• What to produce: Find the string "given" in the data, and copy out each line that has it.
------------------------------------------------
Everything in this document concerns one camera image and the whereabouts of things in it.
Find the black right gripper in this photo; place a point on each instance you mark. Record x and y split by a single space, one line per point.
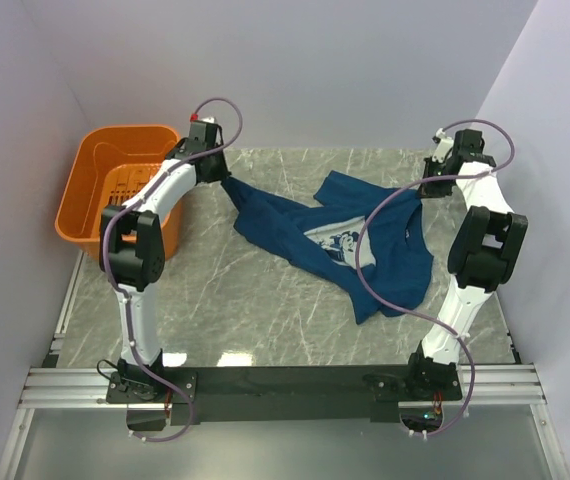
427 189

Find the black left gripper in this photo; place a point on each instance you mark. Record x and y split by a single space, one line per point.
223 173

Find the blue Mickey Mouse t-shirt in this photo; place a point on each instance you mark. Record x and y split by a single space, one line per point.
366 239

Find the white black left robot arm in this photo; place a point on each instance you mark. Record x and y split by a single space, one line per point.
133 256

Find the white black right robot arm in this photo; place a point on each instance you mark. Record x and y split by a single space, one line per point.
482 257

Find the orange plastic basket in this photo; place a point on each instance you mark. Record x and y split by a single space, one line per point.
112 165

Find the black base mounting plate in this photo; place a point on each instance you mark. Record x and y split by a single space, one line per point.
233 394

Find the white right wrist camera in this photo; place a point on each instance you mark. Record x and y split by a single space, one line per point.
443 146

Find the aluminium frame rails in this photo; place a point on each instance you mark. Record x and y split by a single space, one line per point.
487 385

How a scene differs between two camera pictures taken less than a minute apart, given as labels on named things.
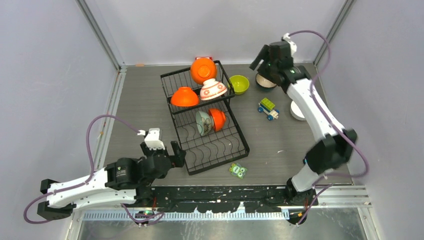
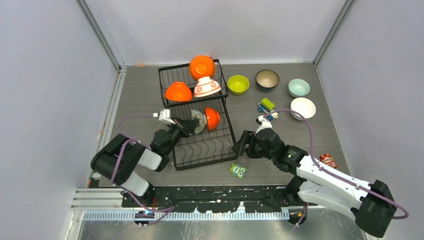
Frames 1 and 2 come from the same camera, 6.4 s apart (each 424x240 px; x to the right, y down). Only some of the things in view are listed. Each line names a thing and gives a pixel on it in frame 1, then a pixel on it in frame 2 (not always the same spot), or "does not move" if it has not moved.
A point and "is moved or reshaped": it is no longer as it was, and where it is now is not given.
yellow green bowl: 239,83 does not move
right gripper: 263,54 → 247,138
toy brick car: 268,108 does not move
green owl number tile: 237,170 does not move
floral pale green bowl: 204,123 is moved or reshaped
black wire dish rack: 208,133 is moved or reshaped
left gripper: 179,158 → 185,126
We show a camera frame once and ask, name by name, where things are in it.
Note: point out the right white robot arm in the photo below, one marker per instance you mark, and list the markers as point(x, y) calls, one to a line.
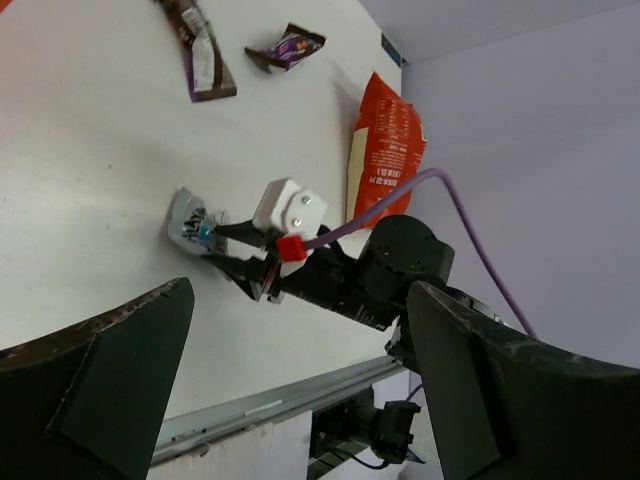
------------------------------------------------
• Response box:
How a scene differs between two camera pictures taken less than a minute apart, given as labels on named things.
A point and "is moved or reshaped": it is no longer as it was, and where it is now is not given.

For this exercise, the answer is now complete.